• Assembled a test problem collection. This is based on existing test problem sets,
expanded by financial planning problems, electricity swing option valuation problems,
as well as stochastic capacity assignment and capacitated multi-product feed
mix problems in collaboration with our project partners.
• Developed a stochastic programming extension to the structured modelling language
SML (http://www.maths.ed.ac.uk/ERGO/sml/), to aid the formulation of
new problem classes in a format that allows easy communication with structure
exploiting solvers (and crash-start generators).

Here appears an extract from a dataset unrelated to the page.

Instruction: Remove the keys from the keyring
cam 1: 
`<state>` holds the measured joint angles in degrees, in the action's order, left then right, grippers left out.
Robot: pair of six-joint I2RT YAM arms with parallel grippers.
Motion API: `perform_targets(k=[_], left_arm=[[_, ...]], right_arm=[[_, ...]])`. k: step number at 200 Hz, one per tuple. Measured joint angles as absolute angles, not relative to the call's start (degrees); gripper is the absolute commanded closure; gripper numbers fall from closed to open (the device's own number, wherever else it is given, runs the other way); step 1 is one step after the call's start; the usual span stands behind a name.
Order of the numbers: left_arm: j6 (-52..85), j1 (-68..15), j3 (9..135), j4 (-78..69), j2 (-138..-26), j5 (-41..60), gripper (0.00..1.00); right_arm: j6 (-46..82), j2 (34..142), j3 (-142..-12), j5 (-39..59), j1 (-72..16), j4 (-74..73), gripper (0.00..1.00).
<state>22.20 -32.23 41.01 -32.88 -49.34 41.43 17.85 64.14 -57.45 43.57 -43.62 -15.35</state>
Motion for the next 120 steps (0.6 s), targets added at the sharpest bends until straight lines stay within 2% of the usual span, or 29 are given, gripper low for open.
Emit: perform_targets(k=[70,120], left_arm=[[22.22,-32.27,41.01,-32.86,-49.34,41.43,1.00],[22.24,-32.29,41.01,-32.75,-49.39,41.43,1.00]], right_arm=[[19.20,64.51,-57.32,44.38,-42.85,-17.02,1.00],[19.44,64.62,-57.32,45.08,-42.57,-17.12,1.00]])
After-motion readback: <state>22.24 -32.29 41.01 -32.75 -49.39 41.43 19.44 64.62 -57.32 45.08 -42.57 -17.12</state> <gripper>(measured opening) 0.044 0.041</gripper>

• Explored suitable tree approximation algorithms, including clustering and scenario
and stage aggregation schemes.
• Implemented a multi-level stochastic warmstart procedure, where the reduced tree
itself is warmstarted from a further aggregated tree. This procedure has demonstrated
a further time-saving over the simple one-level reduced-tree warmstart and
achieves a sustained speed-up of a factor of 2 compared to a cold start on a wide
range of large-scale problems (up to 5 million variables/40000 scenarios).
• Implemented a decomposition based warmstart procedure in which the reduced
tree is used to estimate the first stage decision and the full warmstart point is
obtained by solving scenario subproblems.
• Analysed both of the above algorithms, to give conditions under which they lead
to successful warmstarts and to give complexity results for the algorithms.
• Demonstrated the numerical superiority of our warmstart procedure, by showing
sustained savings of 50% of IPM iterations on a wide range of testproblems.